4. The method according to claim 1, wherein the first video data comprises a plurality of sub-video segments, the first audio data comprises sub-audio segments corresponding to the plurality of sub-video segments, and the generating of the quality portrayal of the target student user according to the feature data of the plurality of behavior features of the target student user in the first virtual communication room and the influence weight of each behavior feature on each quality evaluation index comprises:

5. The method of claim 2, wherein the plurality of behavioral characteristics further includes expressive characteristics and speech characteristics, wherein the characteristic data of the expressive characteristics includes a plurality of expressive states and the number of occurrences of each expressive state within the corresponding virtual communication chamber, and wherein the characteristic data of the speech characteristics includes a plurality of vocal characteristics and the number of occurrences of each vocal characteristic within the corresponding virtual communication chamber;

wherein X is the score of the target quality evaluation index in the first time period, and A is_1kIs the number of occurrences of the kth posture in the first time period, W_1kThe influence weight of the k-th posture on the target quality evaluation index is A_2hIs the number of appearance times of the h expression state in the first time period, W_2hThe weight of the influence of the h expression state on the target quality evaluation index is A_3mThe number of occurrences of the mth pronunciation feature in the first time period, W_3mAnd the influence weight of the mth pronunciation characteristic on the target quality evaluation index is used as the influence weight of the mth pronunciation characteristic on the target quality evaluation index.

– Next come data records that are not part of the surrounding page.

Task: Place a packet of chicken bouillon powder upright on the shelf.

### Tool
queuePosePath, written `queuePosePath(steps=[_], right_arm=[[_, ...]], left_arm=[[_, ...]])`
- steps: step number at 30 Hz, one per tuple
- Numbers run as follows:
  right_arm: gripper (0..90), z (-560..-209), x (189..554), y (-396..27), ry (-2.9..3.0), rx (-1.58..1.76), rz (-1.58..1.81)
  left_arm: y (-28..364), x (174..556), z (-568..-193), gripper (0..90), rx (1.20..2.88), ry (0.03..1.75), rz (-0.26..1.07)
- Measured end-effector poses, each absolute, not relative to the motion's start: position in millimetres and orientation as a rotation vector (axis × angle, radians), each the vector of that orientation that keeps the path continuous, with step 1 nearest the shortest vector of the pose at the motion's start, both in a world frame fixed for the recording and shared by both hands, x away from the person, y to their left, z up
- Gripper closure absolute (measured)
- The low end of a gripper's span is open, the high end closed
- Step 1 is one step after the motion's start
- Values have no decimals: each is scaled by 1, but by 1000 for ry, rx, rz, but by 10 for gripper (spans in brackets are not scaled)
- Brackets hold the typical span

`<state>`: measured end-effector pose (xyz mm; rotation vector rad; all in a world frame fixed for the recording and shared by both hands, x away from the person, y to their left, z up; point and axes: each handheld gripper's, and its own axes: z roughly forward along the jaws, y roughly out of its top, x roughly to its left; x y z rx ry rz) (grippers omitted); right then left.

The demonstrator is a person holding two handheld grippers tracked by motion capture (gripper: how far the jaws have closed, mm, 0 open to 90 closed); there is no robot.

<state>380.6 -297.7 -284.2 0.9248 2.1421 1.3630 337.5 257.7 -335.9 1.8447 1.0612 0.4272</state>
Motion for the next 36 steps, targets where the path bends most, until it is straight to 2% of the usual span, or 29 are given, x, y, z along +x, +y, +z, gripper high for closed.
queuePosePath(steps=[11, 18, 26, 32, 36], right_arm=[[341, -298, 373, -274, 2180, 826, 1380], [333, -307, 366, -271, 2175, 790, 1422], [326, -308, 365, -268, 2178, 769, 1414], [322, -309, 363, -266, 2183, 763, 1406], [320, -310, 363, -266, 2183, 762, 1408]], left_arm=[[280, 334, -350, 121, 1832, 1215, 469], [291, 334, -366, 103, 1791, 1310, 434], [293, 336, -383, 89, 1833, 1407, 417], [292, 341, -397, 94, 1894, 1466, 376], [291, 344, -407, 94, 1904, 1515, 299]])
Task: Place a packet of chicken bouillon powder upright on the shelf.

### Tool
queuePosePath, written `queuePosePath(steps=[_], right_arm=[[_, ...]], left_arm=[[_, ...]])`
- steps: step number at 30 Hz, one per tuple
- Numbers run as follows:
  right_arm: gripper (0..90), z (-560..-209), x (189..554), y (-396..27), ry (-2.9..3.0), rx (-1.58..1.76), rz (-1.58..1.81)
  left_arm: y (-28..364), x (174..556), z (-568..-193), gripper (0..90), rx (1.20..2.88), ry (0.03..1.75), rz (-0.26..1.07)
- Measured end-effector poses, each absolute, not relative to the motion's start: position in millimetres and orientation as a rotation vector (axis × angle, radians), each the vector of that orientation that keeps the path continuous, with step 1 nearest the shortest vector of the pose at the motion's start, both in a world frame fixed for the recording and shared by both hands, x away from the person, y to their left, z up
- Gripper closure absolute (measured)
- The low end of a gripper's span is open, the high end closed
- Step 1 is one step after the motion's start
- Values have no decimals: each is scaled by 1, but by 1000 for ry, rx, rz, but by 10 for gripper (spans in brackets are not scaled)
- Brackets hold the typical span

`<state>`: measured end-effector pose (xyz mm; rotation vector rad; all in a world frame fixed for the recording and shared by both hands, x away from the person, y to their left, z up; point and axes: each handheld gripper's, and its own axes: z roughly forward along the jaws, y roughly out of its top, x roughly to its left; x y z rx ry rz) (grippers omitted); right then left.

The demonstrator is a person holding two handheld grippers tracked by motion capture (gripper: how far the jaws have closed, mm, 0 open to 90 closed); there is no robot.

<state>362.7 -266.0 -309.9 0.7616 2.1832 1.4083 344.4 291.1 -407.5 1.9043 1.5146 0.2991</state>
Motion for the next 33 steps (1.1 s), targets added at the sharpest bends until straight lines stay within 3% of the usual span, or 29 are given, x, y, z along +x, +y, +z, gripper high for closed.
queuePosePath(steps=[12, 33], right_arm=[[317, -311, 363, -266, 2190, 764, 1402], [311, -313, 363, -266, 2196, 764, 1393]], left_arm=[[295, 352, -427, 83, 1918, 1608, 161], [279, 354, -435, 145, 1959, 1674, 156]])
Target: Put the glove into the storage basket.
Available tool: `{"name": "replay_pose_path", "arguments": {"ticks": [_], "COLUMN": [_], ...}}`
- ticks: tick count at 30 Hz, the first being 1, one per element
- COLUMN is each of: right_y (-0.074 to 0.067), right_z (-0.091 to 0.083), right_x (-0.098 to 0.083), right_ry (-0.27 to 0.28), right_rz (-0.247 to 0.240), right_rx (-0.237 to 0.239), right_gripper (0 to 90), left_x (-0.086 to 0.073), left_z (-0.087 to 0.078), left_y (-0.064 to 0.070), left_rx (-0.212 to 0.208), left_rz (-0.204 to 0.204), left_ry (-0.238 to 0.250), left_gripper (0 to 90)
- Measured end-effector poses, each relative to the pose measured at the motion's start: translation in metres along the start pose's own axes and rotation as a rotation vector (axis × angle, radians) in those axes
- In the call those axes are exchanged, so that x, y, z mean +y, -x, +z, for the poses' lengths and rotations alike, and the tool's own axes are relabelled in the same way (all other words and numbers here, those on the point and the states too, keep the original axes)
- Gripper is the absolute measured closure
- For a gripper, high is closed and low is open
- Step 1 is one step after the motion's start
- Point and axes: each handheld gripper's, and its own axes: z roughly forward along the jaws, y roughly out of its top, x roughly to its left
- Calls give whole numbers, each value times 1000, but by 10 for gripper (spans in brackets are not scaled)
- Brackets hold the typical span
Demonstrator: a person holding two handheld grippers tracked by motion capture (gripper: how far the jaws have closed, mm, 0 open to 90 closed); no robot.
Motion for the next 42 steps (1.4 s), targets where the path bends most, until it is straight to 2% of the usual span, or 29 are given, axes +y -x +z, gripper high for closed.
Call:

6. The method according to claim 5, wherein said generating a picture of the diathesis of said target student user when engaged in a discussion in said first virtual studio based on the score of each diathesis rating indicator over the time period corresponding to each sub-video segment comprises:

wherein, the

7. An apparatus for generating a student literacy representation, the apparatus comprising a processor configured to:

8. The apparatus of claim 7, wherein the plurality of behavioral features comprises a gesture feature, wherein the feature data of the gesture feature comprises a plurality of gestures and a number of occurrences of each gesture within a respective virtual communication chamber, and wherein the processor is configured to:

9. The apparatus of claim 8, wherein the processor is configured to:

10. A computer-readable storage medium, wherein a computer program is stored in the computer-readable storage medium, and when the computer program is executed by a computer, the method for generating a student quality representation as claimed in any one of claims 1 to 6 is implemented.